From the first line to the last, return the material exactly.

**GIVEN INFORMATION:**
━━━━━━━━━━━━━━━━━━━━
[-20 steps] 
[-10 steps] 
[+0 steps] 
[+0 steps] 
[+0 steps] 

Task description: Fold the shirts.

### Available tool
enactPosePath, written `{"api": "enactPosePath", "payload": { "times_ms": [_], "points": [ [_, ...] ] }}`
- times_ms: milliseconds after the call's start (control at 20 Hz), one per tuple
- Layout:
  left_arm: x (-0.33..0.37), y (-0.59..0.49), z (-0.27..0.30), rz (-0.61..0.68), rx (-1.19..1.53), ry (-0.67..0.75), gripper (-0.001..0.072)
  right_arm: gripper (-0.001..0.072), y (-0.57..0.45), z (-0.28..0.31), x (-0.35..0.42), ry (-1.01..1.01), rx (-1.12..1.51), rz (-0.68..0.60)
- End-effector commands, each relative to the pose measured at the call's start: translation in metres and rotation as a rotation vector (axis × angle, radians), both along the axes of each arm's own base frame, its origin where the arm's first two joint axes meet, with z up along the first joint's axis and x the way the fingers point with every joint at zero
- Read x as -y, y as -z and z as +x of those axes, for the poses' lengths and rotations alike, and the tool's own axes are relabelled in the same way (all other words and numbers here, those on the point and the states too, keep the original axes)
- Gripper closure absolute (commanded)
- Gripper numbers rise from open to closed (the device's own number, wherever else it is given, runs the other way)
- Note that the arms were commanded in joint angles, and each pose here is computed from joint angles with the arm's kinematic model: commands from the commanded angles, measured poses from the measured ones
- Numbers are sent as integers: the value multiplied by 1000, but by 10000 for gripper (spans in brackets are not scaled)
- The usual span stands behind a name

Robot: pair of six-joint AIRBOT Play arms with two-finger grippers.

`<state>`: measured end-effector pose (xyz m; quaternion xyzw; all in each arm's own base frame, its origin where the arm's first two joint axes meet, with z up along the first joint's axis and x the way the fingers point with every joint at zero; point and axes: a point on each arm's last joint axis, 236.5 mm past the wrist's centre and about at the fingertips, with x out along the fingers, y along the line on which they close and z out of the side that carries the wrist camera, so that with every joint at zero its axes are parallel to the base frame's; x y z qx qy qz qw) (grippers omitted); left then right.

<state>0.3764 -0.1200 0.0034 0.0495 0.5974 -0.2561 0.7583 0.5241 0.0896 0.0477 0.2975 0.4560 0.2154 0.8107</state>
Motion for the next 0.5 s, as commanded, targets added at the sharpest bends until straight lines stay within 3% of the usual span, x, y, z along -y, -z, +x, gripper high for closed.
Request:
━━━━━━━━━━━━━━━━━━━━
**ANSWER SPACE:**
[-20 steps] 
[-10 steps] 
[+0 steps] 
[+0 steps] 
[+0 steps] 

Task description: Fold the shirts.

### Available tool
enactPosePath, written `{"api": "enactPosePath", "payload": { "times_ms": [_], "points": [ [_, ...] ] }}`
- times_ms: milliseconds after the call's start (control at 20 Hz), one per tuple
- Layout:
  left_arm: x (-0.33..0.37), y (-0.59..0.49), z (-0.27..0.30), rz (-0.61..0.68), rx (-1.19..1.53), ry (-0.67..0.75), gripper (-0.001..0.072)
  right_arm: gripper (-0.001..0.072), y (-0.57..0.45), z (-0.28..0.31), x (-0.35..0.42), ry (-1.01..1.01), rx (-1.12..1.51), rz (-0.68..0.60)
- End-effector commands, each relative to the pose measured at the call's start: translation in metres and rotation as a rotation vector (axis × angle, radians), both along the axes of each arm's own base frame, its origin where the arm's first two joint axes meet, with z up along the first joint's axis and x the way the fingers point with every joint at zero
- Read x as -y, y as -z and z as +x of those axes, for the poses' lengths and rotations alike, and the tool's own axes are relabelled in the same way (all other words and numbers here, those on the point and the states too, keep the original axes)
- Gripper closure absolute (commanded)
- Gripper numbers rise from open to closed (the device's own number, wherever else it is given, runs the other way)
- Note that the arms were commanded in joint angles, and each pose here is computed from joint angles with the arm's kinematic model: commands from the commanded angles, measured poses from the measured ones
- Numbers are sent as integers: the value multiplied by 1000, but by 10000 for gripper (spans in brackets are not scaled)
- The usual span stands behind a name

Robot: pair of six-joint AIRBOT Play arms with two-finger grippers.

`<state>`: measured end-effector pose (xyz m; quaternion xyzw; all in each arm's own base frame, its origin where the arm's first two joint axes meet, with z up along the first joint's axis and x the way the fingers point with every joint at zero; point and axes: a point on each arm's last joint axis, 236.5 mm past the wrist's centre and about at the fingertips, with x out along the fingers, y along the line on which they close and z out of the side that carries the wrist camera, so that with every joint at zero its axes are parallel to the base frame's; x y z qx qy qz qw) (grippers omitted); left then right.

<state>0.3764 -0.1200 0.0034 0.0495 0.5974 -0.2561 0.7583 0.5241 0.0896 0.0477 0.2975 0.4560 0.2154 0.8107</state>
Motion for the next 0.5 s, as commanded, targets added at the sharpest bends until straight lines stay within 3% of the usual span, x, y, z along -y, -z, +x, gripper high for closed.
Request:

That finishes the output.